WHAT TO DO:
Each line of the records must appear in your answer exactly, with no pictures.
-------- RECORDED INFORMATION --------
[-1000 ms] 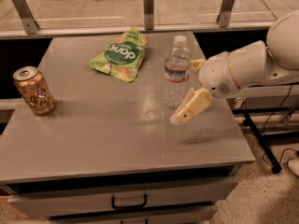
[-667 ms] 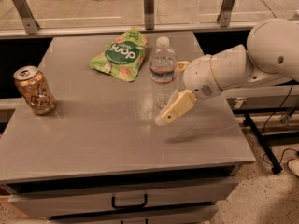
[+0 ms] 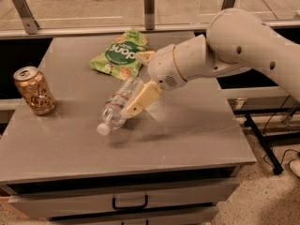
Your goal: Knock water bottle over
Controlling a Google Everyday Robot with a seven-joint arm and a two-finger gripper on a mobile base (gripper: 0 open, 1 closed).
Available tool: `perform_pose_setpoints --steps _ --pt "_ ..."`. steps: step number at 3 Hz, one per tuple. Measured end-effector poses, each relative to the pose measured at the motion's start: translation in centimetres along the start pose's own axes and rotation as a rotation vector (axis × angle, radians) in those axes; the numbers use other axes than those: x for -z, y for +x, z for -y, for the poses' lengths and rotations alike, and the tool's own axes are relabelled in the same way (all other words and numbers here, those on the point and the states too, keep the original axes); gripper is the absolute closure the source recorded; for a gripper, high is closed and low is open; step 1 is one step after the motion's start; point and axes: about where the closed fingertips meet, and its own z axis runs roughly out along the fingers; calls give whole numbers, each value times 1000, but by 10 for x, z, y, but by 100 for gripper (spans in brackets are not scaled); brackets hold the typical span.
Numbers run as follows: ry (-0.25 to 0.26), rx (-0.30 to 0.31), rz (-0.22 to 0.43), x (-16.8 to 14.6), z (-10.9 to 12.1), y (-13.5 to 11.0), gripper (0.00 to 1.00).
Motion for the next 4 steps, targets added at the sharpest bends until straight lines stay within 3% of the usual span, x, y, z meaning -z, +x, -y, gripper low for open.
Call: perform_pose_setpoints --steps 2,3,4 --pt "16 -9 -33 11 -4 7 0" --pt "49 7 -72 41 9 19 0" --pt "94 74 -135 87 38 23 0"
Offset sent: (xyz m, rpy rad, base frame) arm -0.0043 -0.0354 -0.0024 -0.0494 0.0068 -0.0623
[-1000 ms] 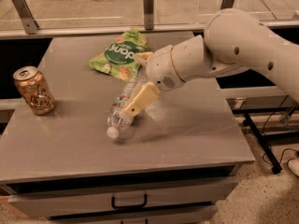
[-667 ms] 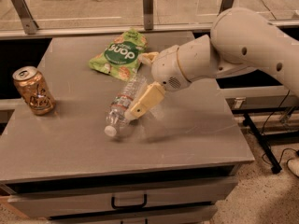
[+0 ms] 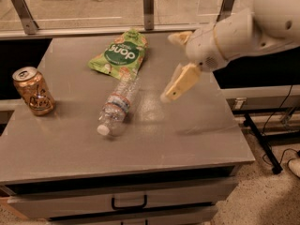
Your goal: Knock water bottle over
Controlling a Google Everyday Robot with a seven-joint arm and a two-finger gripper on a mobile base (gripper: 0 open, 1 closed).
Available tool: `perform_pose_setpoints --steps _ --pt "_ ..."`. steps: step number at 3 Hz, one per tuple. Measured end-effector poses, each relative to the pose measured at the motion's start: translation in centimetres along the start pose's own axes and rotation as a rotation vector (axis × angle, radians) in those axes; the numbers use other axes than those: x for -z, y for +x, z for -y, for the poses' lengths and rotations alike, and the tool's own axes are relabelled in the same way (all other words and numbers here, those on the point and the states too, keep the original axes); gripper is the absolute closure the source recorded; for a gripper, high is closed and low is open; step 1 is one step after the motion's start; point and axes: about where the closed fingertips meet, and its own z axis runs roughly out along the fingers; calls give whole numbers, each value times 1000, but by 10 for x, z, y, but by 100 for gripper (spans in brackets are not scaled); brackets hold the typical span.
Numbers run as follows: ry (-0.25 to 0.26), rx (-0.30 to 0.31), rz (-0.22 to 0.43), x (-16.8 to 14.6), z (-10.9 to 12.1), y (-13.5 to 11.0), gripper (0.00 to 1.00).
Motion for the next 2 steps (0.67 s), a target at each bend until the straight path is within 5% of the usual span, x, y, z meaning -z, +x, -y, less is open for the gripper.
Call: perform_pose_setpoints --steps 1,2 --pt "80 110 -93 57 43 -13 0" --pt "147 147 -90 87 64 -32 0"
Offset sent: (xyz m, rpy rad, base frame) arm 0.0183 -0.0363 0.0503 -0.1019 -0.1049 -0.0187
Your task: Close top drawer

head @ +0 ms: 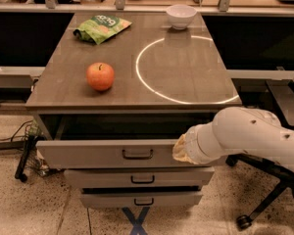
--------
ANSWER TO THE PROBLEM:
[-1000 ms] 
[-667 ms] 
[+0 ms] 
Your goal: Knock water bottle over
Controlling a Google Everyday Robot with a seven-joint arm and a two-finger gripper on a mobile base (gripper: 0 open, 1 closed).
Available tool: `perform_pose_setpoints --steps _ --pt "_ ..."`. steps: step number at 3 Hz, one per tuple. Measured end-effector poses, each relative to the pose measured at the motion's start: translation in centimetres along the start pose's own axes and rotation as a rotation vector (axis × angle, radians) in those axes; the numbers use other axes than those: x for -z, y for +x, z for -y, for the poses' lengths and rotations alike, and the tool's own axes are relabelled in the same way (all other words and numbers here, those on the point and the states too, keep the original axes); gripper is the absolute closure the source recorded; for a gripper, high is closed and low is open; step 1 is one step after the motion's start; point and axes: about where the closed fingertips meet, and its own z axis runs roughly out along the fingers; calls give whole numbers, each value times 1000, but by 10 for x, z, y, but by 100 for gripper (spans in brackets are not scaled); brackets hold the typical span.
Numbers run as follows: ry (-0.25 to 0.26), rx (-0.30 to 0.31), rz (-0.22 to 0.43), x (-16.8 to 14.6), z (-10.9 to 12.1), y (-13.5 to 11.0), gripper (0.00 to 1.00).
Motion for the next 4 steps, targets added at the sharpest bends until straight lines stay within 3% of the usual span, x, y, z meaning -z, +x, -y, gripper low for open.
Call: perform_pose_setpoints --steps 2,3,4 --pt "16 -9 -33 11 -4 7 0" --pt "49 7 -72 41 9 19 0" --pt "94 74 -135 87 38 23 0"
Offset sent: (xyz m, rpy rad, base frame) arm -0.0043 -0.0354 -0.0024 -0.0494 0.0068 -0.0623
[-1000 ms] 
[-667 ms] 
[+0 ms] 
Your goal: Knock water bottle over
Controlling a Google Everyday Robot with a seven-joint arm and a two-finger gripper on a mobile base (gripper: 0 open, 1 closed).
Available tool: `perform_pose_setpoints --steps _ --pt "_ ..."`. steps: step number at 3 Hz, one per tuple. Measured end-effector poses, each relative to the pose measured at the motion's start: translation in centimetres along the start pose's own axes and rotation as a rotation vector (axis × angle, radians) in those axes; the numbers use other axes than those: x for -z, y for +x, z for -y, for the poses' lengths and rotations alike, and the tool's own axes are relabelled in the same way (all other words and numbers here, those on the point and the states too, keep the original axes); gripper is the absolute closure the source recorded; for a gripper, high is closed and low is open; step 1 is one step after the motion's start; point and axes: about where the closed fingertips meet, and its own z axis runs roughly out along the fingers; calls give whole numbers, each value times 1000, but by 10 for x, z, y, but by 100 for gripper (spans in brackets are not scaled); brackets hold the typical span.
Numbers run as follows: ry (-0.25 to 0.26), rx (-0.30 to 0.31), rz (-0.22 to 0.43), x (-16.8 to 14.6), z (-10.9 to 12.1), y (-13.5 to 11.0), gripper (0.00 to 1.00).
Motion for the next 2 steps (0.67 s), a target at each bend until the straight path is within 5% of the usual span, x, y, z meaning -z, +x, -y, less is open for the gripper.
Call: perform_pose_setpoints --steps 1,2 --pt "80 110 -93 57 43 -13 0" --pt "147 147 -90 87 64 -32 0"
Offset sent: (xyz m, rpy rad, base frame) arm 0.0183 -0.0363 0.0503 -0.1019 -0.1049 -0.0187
Your task: Close top drawer

head @ +0 ms: 

That finishes the answer to the exercise.